| Summary: | This paper describes the biosorption of single (Zn(II) and Cr(III)) and binary (Cd(II)/Zn(II) and Cu(II)/Cr(III)) metal solutions in a packed bed column using algae Gelidium and an algal waste from the agar extraction industry immobilized with polyacrylonitrile. In the sorption process, Zn(II) breaks through the column faster than Cd(II) due to its lower affinity for the biosorbent. An overshoot in the outlet Zn(II) concentration was observed and explained by competitive adsorption between Cd(II) and Zn(II), whereby the higher Cd(II) affinity for the biosorbent displaces bound Zn(II) ions.
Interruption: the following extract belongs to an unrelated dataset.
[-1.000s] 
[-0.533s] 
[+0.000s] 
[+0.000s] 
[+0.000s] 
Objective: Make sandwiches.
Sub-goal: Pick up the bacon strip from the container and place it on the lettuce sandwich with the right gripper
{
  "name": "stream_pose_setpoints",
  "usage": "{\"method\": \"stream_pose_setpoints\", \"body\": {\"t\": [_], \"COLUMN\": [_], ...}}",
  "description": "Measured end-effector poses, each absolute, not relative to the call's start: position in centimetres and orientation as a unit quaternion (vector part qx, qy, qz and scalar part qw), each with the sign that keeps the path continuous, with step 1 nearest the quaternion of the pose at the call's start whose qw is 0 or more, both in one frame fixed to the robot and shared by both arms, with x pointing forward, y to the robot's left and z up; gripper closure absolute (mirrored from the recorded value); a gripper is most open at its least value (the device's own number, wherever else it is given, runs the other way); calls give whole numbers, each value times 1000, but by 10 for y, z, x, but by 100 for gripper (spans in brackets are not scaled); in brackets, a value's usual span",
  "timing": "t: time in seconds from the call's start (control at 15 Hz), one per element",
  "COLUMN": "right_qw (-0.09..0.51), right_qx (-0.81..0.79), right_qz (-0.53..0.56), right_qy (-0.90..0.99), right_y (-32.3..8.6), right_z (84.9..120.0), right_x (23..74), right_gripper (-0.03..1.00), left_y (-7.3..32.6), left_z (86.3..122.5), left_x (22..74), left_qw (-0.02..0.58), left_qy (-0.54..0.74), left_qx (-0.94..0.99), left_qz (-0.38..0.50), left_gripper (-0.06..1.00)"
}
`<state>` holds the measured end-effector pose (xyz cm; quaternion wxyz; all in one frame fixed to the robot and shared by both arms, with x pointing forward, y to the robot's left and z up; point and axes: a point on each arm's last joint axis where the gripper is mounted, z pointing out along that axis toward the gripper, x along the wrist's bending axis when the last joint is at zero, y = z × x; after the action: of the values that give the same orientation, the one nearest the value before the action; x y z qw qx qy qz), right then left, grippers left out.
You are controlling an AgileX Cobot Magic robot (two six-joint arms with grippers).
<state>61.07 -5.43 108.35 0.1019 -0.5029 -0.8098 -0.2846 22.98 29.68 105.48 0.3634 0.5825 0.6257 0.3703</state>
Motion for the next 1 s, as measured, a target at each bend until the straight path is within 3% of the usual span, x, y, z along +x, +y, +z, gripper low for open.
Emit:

The same was verified for the binary system Cu(II)/Cr(III), where an overshoot in the outlet Cu(II) concentration also appeared. Metal desorption using 0.1 M HNO3 as eluant was 100% effective for Cd(II), Zn(II) and Cd(II)/Zn(II) systems. For Cr(III) and Cu(II)/Cr(III) systems, the elution of Cr(III) was not 100% effective. A mathematical model for a fixed-bed system considering film and intraparticle diffusion, equilibrium represented by single and binary Langmuir equations and desorption described by the mass action law, was developed. The uptake breakthrough and elution curves obtained in fixed-bed experiments were adequately predicted by the model.
|
|---|